You need to design an operationally efficient data pipeline platform that standardizes ingestion, transformation, scheduling, and monitoring. The goal is to reduce manual intervention and provide reliable daily and hourly datasets for finance and growth teams.
Scale Requirements
- Sources: 4 primary systems, expanding to 12 within 12 months
- Batch volume: ~250 GB/day raw data
- Records: ~180M rows/day across all sources
- Latency: hourly refresh for ad spend, daily refresh for finance tables
- Retention: 2 years in warehouse, 90 days raw landing storage
- SLA: 99.5% successful scheduled pipeline runs per month
Requirements
- Design a pipeline that ingests API and database data into a centralized platform with minimal manual operations.
- Orchestrate dependencies between ingestion, staging, transformation, and data quality checks.

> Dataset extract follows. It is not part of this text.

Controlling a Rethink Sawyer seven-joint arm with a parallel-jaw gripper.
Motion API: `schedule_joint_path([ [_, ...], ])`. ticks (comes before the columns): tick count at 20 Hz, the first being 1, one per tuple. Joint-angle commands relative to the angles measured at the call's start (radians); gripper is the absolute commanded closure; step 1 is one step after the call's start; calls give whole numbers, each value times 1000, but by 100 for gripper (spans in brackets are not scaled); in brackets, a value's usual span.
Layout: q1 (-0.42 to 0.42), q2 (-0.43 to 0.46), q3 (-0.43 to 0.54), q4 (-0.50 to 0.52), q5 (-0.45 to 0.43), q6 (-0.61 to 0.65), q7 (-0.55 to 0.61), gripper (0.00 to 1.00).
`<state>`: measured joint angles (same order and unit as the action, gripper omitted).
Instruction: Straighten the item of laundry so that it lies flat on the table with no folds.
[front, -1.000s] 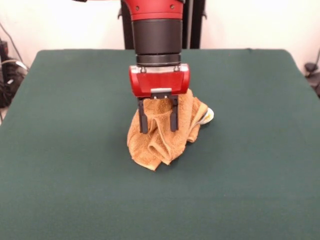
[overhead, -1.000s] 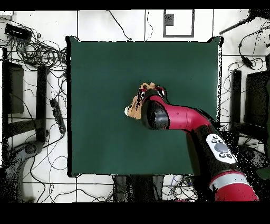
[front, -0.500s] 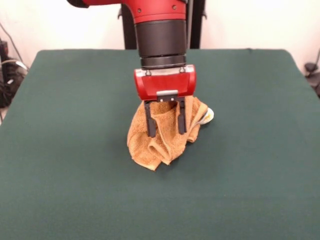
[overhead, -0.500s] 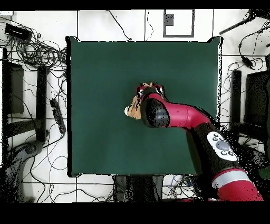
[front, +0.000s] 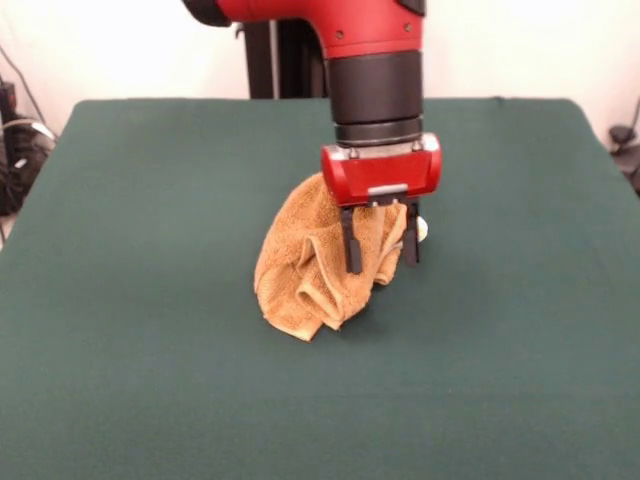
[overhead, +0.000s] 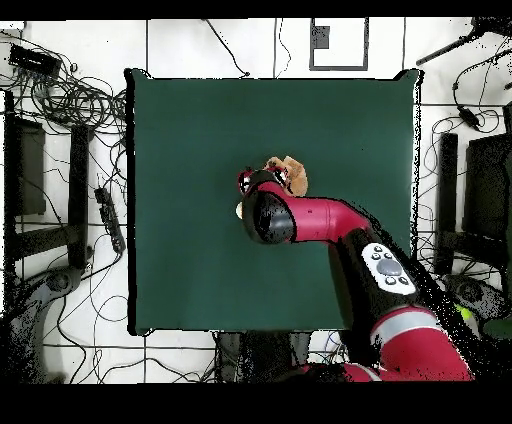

- Support incremental loads, idempotent reruns, and backfills for the last 90 days.
- Implement validation for schema drift, null spikes, duplicate records, and row-count anomalies.
- Expose curated tables for BI dashboards and downstream analysts.
- Define monitoring, alerting, and operational ownership for failures and SLA breaches.
- Include how you would choose and use tools to manage operations effectively across scheduling, lineage, logging, and recovery.
Constraints
- Existing cloud footprint is AWS.
- Team size is 3 data engineers and 1 analytics engineer.
- Budget should avoid large always-on clusters.
- PII from orders and customer tables must be encrypted at rest and access-controlled.
- Preference for managed services where operational overhead is lower.